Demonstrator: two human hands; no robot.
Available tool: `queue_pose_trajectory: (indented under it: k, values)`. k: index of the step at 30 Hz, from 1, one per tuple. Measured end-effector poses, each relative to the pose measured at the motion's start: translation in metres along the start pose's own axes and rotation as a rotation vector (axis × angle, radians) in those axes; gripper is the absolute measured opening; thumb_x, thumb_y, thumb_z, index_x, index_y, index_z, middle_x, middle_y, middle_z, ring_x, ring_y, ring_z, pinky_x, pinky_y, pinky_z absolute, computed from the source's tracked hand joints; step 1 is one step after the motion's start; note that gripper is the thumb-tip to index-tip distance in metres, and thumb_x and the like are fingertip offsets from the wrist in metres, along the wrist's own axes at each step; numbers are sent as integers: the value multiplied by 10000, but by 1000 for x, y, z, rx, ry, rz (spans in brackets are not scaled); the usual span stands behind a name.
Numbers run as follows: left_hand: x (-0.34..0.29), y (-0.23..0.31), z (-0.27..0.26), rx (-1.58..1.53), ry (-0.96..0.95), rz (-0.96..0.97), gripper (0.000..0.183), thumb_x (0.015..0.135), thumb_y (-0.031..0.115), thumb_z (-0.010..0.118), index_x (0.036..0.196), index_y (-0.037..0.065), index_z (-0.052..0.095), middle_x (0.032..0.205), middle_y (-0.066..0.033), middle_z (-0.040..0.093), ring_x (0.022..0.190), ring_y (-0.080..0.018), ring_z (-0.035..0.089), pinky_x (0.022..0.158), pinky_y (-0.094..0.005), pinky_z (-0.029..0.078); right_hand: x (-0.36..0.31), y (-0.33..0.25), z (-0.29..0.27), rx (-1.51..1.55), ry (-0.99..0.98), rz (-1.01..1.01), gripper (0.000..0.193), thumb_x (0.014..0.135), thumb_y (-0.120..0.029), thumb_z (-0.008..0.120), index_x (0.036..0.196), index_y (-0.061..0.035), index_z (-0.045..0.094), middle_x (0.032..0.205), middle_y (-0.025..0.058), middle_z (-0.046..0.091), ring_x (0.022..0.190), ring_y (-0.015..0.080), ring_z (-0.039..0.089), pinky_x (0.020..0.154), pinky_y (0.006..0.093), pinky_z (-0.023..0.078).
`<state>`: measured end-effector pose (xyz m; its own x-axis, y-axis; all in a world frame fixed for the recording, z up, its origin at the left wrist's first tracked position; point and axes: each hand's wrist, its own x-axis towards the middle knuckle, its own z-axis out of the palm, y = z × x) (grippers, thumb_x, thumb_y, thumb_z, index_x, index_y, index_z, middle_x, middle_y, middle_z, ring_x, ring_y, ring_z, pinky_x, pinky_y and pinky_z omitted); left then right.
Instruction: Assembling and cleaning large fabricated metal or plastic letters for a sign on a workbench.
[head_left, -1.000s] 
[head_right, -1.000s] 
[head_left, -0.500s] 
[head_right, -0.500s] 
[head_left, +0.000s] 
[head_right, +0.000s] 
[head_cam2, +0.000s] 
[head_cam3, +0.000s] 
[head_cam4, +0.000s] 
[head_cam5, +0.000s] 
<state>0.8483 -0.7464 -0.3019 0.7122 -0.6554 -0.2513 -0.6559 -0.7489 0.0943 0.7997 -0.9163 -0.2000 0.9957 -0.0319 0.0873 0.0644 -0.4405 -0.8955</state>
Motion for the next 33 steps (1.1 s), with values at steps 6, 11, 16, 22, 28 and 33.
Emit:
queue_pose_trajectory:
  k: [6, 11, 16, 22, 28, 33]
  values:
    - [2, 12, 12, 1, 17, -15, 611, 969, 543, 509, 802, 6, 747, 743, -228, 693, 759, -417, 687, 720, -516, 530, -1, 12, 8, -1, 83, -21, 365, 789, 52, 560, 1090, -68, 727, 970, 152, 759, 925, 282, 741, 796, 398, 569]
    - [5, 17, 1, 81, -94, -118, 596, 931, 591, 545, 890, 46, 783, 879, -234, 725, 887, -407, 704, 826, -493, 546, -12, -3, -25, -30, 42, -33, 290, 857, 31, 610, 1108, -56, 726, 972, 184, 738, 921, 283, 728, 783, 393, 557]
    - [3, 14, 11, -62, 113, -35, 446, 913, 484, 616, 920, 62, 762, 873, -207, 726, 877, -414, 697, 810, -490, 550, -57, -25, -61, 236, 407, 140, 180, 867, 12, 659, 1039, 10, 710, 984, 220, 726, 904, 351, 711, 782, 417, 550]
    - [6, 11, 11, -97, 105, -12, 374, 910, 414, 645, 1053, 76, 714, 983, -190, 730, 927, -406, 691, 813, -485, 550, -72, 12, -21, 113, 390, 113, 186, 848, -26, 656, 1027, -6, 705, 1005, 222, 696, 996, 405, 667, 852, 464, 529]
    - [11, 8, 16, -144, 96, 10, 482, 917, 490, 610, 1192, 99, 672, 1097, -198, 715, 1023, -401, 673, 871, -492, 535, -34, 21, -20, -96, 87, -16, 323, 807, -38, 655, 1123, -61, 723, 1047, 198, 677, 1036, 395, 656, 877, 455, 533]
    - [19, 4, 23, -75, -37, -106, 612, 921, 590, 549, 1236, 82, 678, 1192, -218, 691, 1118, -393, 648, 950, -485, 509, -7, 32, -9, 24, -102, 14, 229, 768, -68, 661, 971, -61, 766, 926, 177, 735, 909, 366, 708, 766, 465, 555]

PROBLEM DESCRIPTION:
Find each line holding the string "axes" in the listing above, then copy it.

SOLUTION TO THE PROBLEM:
Available tool: `queue_pose_trajectory: (indented under it: k, values)`. k: index of the step at 30 Hz, from 1, one per tuple. Measured end-effector poses, each relative to the pose measured at the motion's start: translation in metres along the start pose's own axes and rotation as a rotation vector (axis × angle, radians) in those axes; gripper is the absolute measured opening; thumb_x, thumb_y, thumb_z, index_x, index_y, index_z, middle_x, middle_y, middle_z, ring_x, ring_y, ring_z, pinky_x, pinky_y, pinky_z absolute, computed from the source's tracked hand joints; step 1 is one step after the motion's start; note that gripper is the thumb-tip to index-tip distance in metres, and thumb_x and the like are fingertip offsets from the wrist in metres, along the wrist's own axes at each step; numbers are sent as integers: the value multiplied by 10000, but by 1000 for x, y, z, rx, ry, rz (spans in brackets are not scaled); the usual span stands behind a name.
`<state>`: measured end-effector pose (xyz m; its own x-axis, y-axis; all in a world frame fixed for the recording, z up, its origin at the left wrist's first tracked position; point and axes: each hand's wrist, its own x-axis towards the middle knuckle, its own z-axis out of the palm, y = z × x) (grippers, thumb_x, thumb_y, thumb_z, index_x, index_y, index_z, middle_x, middle_y, middle_z, ring_x, ring_y, ring_z, pinky_x, pinky_y and pinky_z omitted); left then right.

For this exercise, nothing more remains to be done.